Fund managers could become the new environmental activists

Fund managers could become the new environmental activists

Are fund managers on the cusp of channelling their inner Thunberg?

I wrote a piece for this morning’s City AM based on analysis of UK markets data from Activist Insight. It found that conventional active fund managers launched 55 public demands in 2019 versus 35 in 2018 and just 13 five years ago.

Over the last 10 years, conventional active managers have launched more governance related campaigns (147) than their pure play activist counterparts (117). But they have given broadly equal preference to two other key demand groups identified: taking balance sheet action and changing the business strategy.

Activism has proven to be an effective strategy for active managers. Over the last five years, more than a third (37 percent) of their demands have been implemented by the companies in question. There is still room for improvement though: 57 percent of the demands made by pure play activists have been successful to date.

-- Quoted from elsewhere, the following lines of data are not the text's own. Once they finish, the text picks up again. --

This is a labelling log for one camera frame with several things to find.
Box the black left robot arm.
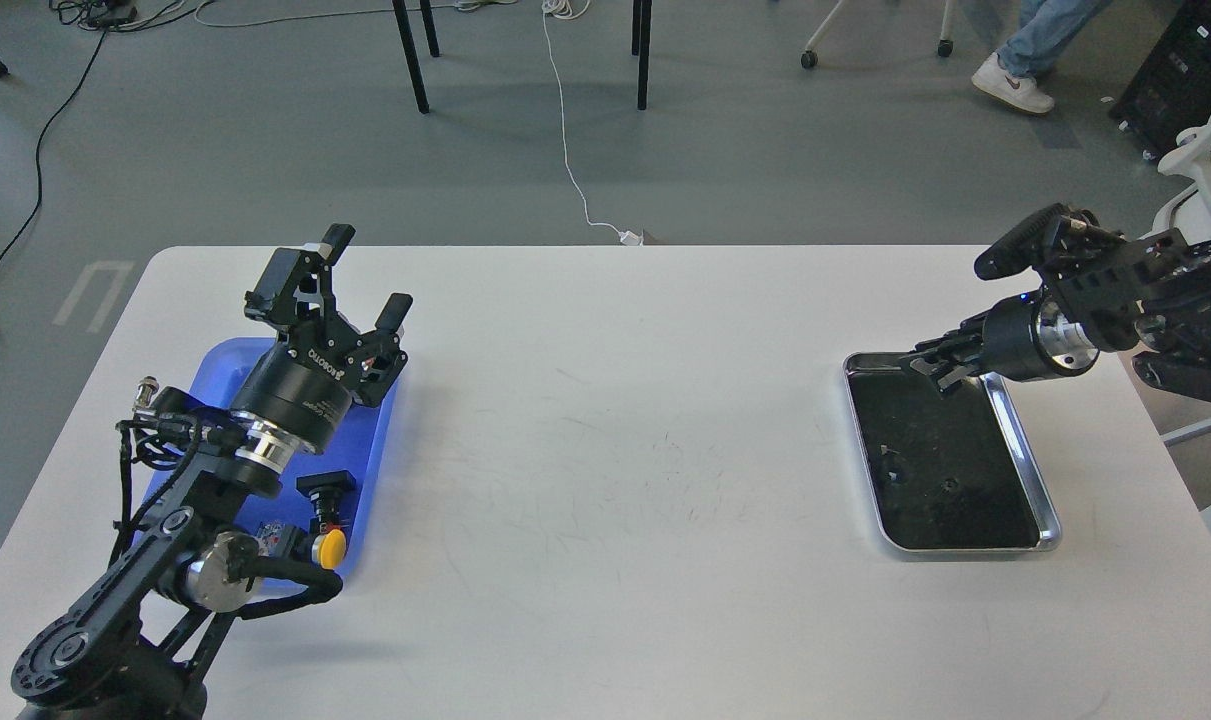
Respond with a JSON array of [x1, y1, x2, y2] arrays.
[[11, 224, 413, 719]]

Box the black table leg right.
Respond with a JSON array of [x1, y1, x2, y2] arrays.
[[631, 0, 654, 111]]

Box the black table leg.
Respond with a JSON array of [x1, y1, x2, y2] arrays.
[[631, 0, 654, 111], [391, 0, 441, 115]]

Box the blue plastic tray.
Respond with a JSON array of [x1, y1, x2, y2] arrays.
[[188, 336, 395, 577]]

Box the white chair caster leg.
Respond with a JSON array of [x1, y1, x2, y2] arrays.
[[800, 0, 958, 70]]

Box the blue switch block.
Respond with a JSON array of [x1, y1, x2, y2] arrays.
[[256, 522, 308, 560]]

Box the yellow push button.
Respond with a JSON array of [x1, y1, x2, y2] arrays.
[[305, 528, 348, 571]]

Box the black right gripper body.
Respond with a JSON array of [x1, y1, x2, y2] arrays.
[[951, 290, 1061, 381]]

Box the white floor cable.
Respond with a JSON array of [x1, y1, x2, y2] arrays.
[[541, 0, 645, 247]]

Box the black table leg left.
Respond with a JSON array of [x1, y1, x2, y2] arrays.
[[391, 0, 441, 115]]

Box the black industrial part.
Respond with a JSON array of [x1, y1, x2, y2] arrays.
[[295, 470, 355, 534]]

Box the person legs in jeans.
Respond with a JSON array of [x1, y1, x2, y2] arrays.
[[971, 1, 1112, 117]]

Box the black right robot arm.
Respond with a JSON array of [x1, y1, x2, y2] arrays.
[[899, 202, 1211, 404]]

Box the metal tray with black mat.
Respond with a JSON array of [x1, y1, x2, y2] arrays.
[[843, 352, 1062, 559]]

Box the black floor cable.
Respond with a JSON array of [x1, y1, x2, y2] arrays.
[[0, 21, 116, 379]]

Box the black equipment case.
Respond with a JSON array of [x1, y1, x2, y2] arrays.
[[1109, 1, 1211, 160]]

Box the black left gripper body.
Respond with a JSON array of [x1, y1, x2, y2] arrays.
[[230, 328, 408, 455]]

While this has become a clear trend, we shouldn’t expect a stampede as the strategy doesn’t make sense for many managers on organisational, cultural or cost levels. Activism can also present significant reputational risk which needs to be carefully considered.

Our analysis shows that the UK has yet to see a specific environmental or social activist demand – though this has started to happen in the US.

So, perhaps we’ll see the first of these in 2020. Numerous studies have shown that an Environmental Social Governance (ESG) approach drives long-term shareholder value. And active managers are putting ESG at the heart of their fundraising strategies. As I say in the piece: don’t be surprised if some start to put their mouths where their money is.